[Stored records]

_ _ _ _ _

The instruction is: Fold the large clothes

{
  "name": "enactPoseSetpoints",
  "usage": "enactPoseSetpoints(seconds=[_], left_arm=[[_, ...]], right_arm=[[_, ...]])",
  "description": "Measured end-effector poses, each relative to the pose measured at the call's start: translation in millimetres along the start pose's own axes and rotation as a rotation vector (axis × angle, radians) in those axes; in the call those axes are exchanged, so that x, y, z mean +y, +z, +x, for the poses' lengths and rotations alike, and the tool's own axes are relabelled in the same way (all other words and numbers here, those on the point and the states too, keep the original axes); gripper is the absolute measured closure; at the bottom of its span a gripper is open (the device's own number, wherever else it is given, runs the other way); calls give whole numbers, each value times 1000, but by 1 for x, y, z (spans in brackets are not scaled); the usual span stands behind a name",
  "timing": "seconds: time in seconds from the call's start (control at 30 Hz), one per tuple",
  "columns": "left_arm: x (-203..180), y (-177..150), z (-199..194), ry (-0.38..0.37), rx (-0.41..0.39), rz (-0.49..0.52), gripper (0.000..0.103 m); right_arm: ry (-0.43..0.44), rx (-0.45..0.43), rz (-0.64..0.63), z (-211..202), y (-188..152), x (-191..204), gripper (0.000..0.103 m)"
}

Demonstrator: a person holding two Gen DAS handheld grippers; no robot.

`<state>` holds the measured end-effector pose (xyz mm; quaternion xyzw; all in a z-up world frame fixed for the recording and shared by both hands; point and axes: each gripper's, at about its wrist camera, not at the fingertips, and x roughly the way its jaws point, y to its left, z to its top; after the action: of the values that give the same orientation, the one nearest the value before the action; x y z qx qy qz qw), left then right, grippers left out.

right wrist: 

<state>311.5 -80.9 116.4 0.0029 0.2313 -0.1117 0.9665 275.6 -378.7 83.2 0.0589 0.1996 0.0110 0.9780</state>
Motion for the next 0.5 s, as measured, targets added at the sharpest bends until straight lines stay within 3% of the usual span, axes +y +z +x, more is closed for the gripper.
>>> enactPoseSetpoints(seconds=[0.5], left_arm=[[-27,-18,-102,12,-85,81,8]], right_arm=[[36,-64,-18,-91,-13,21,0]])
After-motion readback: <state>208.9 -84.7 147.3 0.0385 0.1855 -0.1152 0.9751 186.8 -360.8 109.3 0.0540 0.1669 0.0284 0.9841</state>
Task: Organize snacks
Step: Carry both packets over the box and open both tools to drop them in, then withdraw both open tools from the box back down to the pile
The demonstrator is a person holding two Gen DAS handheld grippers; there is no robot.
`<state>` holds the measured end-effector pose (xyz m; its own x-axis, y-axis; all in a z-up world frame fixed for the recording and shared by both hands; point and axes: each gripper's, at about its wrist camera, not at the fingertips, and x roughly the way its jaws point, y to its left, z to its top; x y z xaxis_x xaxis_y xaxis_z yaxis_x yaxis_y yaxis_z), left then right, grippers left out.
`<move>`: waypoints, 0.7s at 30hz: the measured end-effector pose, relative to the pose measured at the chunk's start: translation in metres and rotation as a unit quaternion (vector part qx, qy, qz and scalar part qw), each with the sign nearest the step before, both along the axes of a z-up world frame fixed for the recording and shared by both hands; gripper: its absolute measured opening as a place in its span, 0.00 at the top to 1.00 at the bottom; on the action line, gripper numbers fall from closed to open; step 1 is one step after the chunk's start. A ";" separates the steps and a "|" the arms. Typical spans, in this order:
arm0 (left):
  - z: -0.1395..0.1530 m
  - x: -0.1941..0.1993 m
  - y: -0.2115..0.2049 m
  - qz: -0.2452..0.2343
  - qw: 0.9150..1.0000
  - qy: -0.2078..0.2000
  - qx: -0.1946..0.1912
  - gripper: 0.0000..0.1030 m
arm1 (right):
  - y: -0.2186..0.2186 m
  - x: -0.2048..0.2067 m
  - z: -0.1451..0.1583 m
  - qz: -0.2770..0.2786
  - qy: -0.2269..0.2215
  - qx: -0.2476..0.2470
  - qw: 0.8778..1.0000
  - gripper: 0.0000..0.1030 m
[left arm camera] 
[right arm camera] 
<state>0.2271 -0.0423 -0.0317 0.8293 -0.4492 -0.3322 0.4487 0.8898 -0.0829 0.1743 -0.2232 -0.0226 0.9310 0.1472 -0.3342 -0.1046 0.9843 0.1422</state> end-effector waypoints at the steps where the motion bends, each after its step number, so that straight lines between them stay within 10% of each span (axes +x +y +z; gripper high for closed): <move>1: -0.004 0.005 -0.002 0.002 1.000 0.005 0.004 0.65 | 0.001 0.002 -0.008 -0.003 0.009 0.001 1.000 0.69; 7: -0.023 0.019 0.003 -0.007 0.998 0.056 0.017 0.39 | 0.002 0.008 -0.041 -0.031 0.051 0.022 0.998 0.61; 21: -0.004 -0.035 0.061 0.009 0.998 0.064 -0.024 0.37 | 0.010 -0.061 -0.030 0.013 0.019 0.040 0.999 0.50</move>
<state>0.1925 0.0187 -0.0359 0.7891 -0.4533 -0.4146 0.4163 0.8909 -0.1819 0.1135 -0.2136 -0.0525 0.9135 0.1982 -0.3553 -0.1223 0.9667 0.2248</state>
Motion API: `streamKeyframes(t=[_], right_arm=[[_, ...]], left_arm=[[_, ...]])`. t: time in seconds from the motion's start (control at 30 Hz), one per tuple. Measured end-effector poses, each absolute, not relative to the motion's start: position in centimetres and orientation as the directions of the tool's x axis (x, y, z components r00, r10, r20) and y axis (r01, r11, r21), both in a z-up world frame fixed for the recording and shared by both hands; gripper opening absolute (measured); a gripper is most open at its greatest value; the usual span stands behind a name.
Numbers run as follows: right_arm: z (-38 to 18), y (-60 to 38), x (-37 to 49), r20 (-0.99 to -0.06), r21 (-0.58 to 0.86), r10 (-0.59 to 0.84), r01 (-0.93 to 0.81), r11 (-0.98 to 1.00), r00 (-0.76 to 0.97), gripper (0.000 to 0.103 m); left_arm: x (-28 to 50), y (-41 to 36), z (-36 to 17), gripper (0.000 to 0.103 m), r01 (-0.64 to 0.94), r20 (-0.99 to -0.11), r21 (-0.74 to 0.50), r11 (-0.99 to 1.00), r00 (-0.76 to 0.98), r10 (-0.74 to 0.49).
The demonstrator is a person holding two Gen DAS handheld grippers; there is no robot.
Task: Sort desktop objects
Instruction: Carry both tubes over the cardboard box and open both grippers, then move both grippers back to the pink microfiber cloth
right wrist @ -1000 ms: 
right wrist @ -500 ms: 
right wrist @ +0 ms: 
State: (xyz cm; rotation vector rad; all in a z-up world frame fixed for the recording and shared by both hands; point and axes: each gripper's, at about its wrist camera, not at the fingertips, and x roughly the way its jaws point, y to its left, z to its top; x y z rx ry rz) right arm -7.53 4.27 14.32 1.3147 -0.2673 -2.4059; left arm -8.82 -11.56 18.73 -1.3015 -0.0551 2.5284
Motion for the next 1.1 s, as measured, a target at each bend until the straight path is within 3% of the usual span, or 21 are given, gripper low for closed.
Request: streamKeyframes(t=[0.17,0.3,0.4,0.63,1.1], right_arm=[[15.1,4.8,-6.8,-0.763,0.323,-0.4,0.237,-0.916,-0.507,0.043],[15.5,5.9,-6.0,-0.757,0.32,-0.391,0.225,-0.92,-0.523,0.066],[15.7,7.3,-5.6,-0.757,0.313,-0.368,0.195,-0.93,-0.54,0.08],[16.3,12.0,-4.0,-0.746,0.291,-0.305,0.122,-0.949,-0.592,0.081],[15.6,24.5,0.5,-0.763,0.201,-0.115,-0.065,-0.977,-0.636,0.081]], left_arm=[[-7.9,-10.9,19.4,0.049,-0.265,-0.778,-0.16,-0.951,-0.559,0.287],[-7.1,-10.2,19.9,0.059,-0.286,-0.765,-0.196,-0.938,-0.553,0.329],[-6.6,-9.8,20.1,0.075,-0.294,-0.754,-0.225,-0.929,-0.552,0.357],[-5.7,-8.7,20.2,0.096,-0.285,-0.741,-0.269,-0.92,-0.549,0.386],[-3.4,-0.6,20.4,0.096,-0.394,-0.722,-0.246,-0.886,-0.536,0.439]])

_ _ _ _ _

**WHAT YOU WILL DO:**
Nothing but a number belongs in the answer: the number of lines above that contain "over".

**EXERCISE ANSWER:**
2